Follow @Openwall on Twitter for new release announcements and other news
[<prev] [next>] [<thread-prev] [thread-next>] [day] [month] [year] [list]
Message-ID: <20160319164624.GW21636@brightrain.aerifal.cx>
Date: Sat, 19 Mar 2016 12:46:24 -0400
From: Rich Felker <dalias@...c.org>
To: musl@...ts.openwall.com
Subject: Re: [PATCH 1/3] overhaul environment functions

Finally some review; sorry for the delay:

On Sun, Mar 13, 2016 at 09:53:48PM +0300, Alexander Monakov wrote:
> Rewrite environment access functions to slim down code, fix bugs and
> avoid invoking undefined behavior.
> 
> * avoid using int-typed iterators where size_t would be correct;

Very good.

> * use strncmp instead of memcmp consistently;

Agreed; removing assumptions about memcmp's implementation is a good
idea.

> * tighten prologues by invoking __strchrnul;

Generally I prefer to avoid impl-internal functions when a public one
with do without significant additional cost, but these functions
already have a fair amount of impl-internal stuff themselves so I'm
rather indifferent here.

BTW strcspn would be nice and idiomaic when the result you want is a
count anyway, rather than a pointer, but it would add a little bit to
the code size these functions depend on.

> * handle NULL environ.

OK.

> putenv:
> * handle "=value" input via unsetenv too (will return -1/EINVAL);

What happens now? It adds an env var with zero-length name?
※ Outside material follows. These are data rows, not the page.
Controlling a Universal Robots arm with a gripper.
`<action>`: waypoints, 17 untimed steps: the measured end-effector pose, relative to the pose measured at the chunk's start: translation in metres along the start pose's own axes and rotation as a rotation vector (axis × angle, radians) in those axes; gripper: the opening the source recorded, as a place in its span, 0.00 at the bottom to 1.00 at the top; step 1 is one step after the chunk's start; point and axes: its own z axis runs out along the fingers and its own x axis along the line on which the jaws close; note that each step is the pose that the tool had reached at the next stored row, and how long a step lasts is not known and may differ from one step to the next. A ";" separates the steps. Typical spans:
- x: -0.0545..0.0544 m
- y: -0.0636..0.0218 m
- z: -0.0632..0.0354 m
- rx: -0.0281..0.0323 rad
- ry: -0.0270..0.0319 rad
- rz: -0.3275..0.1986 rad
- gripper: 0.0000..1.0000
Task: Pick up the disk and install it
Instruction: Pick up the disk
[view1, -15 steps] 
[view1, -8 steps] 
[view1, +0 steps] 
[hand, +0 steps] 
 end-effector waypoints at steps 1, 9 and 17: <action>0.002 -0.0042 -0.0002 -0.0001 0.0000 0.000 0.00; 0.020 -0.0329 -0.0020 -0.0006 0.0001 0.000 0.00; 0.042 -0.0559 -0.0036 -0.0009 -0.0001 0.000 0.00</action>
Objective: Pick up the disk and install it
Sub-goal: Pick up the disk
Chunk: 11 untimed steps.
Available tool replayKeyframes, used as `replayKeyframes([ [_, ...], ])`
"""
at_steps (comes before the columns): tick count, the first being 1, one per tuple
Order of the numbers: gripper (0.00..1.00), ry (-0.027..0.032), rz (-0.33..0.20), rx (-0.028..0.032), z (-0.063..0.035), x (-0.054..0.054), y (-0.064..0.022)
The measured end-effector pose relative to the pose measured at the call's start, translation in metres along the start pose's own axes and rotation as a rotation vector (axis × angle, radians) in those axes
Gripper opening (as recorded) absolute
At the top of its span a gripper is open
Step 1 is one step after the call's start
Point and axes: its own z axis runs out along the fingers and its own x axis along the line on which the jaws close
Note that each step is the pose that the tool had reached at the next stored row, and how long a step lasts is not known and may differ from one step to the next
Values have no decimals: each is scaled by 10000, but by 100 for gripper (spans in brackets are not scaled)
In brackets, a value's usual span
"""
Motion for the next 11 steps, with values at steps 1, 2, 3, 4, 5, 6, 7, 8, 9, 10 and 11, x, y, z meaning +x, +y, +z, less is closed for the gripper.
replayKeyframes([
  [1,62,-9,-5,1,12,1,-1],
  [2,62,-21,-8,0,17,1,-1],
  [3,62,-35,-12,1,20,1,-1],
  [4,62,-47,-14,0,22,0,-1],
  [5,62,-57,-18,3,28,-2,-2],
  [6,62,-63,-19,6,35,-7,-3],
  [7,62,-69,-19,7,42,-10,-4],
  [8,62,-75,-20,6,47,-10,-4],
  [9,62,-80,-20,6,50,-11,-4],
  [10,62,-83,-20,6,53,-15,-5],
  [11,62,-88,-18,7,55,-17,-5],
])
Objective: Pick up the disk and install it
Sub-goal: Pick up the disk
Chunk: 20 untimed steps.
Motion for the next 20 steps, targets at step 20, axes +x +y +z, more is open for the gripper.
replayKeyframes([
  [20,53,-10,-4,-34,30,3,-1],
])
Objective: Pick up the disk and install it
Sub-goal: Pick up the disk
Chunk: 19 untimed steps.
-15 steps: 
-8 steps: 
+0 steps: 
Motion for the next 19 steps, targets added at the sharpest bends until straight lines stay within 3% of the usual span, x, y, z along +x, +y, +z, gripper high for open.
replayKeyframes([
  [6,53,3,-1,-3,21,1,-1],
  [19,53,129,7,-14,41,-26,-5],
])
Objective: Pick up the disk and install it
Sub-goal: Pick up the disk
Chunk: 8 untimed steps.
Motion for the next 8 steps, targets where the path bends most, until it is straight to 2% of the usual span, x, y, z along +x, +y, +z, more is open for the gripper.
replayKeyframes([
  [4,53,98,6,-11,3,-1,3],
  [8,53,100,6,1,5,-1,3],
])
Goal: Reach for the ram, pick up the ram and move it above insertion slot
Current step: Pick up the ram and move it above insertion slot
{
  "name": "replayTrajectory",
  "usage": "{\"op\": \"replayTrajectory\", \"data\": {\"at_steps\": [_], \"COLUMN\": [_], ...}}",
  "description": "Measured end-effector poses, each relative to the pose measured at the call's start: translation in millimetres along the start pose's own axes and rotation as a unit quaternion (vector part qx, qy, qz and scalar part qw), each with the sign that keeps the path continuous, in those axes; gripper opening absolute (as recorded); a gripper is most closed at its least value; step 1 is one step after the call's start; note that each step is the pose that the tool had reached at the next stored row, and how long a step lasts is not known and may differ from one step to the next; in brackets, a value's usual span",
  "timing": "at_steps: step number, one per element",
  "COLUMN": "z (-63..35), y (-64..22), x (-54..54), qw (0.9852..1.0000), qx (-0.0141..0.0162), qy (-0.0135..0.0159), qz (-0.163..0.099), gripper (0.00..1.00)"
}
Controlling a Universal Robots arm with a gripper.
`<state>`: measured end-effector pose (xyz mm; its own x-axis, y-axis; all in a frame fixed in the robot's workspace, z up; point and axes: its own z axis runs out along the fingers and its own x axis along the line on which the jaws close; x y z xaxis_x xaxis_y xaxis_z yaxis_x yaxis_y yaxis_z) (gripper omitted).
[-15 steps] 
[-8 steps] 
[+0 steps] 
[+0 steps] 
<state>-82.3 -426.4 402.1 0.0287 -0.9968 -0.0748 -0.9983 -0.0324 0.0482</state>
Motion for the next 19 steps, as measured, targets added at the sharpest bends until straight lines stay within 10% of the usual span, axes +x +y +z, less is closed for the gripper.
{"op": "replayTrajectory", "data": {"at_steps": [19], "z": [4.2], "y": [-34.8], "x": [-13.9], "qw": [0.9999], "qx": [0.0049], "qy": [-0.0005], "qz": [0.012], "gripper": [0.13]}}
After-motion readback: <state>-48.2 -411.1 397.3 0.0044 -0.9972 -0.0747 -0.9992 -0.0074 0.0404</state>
> * rewrite and simplify __putenv; fix the leak caused by failure to
>   deallocate entry added by preceding setenv when called from putenv.

Sounds good.

> setenv:
> * move management of libc-allocated entries to this translation unit,
>   and use no-op weak symbols in putenv/unsetenv;

:)

> * no longer check for NULL first argument (per resolution to
>   Austin Group issue #185);

I suspect we'll get complaints about this change, but I'm not
necessarily against it. However since the old standard specified this
case we should probably not break software written to the old
standard.

> unsetenv:
> * rewrite; this fixes UB caused by testing a free'd pointer against
>   NULL on entry to subsequent loops.

Good.

> Not changed:
> Failure to extend allocation tracking array (previously __env_map, now
> env_alloced) is ignored rather than causing to report -1/ENOMEM to the
> caller; the worst-case consequence is leaking this allocation when it
> is removed or replaced in a subsequent environment access.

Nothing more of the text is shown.